*** Opening Given data ***

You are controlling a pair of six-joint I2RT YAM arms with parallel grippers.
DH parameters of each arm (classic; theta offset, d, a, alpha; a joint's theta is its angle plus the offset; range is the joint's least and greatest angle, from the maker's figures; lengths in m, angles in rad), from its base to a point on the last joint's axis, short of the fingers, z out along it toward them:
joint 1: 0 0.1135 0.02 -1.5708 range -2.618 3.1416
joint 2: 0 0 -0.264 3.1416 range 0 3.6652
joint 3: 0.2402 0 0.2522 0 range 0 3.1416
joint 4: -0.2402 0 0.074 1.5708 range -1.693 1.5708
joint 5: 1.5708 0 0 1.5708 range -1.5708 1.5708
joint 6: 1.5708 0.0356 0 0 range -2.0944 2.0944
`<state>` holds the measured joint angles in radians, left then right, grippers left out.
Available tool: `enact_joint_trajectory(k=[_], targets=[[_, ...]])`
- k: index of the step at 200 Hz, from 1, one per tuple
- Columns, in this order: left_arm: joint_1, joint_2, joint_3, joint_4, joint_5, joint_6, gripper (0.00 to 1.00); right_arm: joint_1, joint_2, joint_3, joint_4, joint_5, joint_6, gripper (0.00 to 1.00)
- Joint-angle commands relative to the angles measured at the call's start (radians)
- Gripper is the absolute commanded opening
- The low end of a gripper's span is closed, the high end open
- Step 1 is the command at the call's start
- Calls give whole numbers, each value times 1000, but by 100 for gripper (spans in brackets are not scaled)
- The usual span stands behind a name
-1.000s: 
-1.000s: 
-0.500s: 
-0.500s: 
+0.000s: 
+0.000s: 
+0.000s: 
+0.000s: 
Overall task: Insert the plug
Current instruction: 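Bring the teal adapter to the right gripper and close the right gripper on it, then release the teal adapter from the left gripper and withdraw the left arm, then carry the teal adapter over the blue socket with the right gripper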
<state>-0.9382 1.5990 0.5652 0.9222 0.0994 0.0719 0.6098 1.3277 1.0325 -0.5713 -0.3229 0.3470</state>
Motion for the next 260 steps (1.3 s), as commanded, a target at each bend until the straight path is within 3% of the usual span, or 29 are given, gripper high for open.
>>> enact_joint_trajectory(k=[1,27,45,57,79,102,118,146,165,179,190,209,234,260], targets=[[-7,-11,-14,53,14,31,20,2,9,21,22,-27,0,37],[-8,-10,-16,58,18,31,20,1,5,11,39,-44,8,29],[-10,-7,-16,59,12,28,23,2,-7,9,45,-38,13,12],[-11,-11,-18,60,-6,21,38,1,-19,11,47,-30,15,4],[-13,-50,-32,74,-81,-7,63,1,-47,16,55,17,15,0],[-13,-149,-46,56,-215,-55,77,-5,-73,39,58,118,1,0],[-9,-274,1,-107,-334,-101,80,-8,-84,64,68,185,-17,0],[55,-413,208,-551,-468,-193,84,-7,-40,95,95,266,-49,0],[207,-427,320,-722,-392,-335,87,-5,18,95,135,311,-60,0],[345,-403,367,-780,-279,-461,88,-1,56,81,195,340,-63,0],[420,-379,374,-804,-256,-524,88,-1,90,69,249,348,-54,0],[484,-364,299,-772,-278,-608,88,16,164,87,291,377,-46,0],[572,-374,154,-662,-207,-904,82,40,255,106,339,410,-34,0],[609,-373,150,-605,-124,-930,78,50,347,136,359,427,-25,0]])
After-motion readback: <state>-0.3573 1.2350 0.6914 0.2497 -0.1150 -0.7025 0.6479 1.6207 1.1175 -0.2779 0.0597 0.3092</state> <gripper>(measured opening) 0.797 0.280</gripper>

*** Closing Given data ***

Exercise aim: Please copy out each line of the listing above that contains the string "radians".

Response to the task:
`<state>` holds the measured joint angles in radians, left then right, grippers left out.
- Joint-angle commands relative to the angles measured at the call's start (radians)

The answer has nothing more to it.